No es Fuenteovejuna, pero se le parece. El ejecutado no es el comendador injusto sino el prófugo por la violación y el asesinato de Abigail, una niña de 9 años. No obstante, la furia popular es similar. Hay enojo con los que rigen los destinos de la sociedad porque han fallado en dar respuestas a lo elemental. Esa indignación muestra la sucesión de episodios salvajes vistos desde la tragedia del domingo, con incendio de viviendas y con pedradas a comisarías, y ayer, a lo largo de la tarde, tras la captura de “Culón” en el barrio 240 Viviendas. El prófugo ya había sido dejado de la mano de Dios hasta por su propia familia.

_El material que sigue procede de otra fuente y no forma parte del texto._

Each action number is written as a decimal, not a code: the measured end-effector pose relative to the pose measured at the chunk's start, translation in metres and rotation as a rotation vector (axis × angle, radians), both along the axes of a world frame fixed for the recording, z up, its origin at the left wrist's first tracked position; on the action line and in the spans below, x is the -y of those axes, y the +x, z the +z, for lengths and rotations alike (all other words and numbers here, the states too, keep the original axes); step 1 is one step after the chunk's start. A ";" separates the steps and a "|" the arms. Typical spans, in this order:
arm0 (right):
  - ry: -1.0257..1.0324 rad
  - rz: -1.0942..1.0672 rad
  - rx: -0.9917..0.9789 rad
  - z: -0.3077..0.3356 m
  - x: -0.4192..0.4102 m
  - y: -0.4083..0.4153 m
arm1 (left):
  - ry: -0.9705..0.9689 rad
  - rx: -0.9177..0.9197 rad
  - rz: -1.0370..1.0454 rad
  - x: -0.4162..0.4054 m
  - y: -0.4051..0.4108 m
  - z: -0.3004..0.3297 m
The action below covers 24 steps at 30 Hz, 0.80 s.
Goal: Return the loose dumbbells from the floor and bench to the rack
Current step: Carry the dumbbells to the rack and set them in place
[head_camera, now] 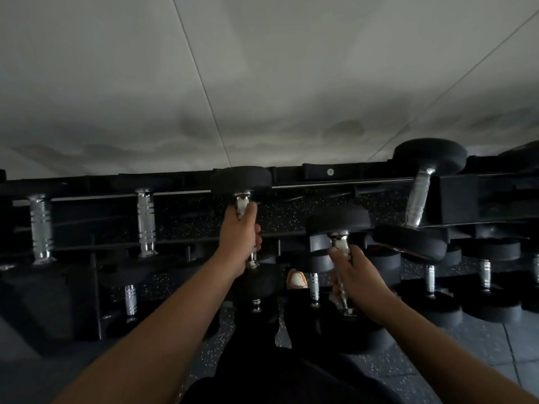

Los vecinos lo habían anticipado desde el primer momento, cuando salieron como grupo paralelo a buscar hasta bajo las piedras, tras la furia que había generado la laxitud policial del domingo. A la familia le dijeron que había que esperar 24 horas. Los vecinos creen que si se hubieran activado los protocolos que las autoridades policiales dicen haber cumplido, tal vez se hubiera evitado la tragedia.
Tucumán, con casi 130 homicidios en lo que va del año, viene en picada, con su estructura social hecha añicos. A lo largo de los 14 años que han pasado desde el crimen de Paulina Lebbos la violencia ha crecido, así como la impunidad. Y también el descreimiento social. Lo señalaron hace cuatro años los fiscales Diego López Ávila y Adriana Giannoni, cuando advirtieron que había demasiados casos de golpizas a delincuentes atrapados por vecinos.
Ya no se trata de una paliza ni de una vejación como la que sufrió un sospechoso de robo en Alderetes hace tres meses. Ahora hay una muerte y ya no importa si “Culón” era culpable o inocente. Es un retroceso de los diques de contención de la comunidad. Hay un correlato entre la sociedad violenta y la justicia por mano propia y que interpela a la Policía, pero también a los funcionarios políticos, a los legisladores y a la Justicia. La contención de los hombres ha fallado. Hemos vuelto a tiempos previos al contrato social. En la nota del 1 de abril sobre la epidemia de 1887, Sebastián Rosso rescata una crónica del siglo XIX donde se relata que los vecinos, aterrorizados por la pandemia, mataron a dos enfermos de cólera. Y lo justificaron al grito de “¡Maten que Dios perdona!”.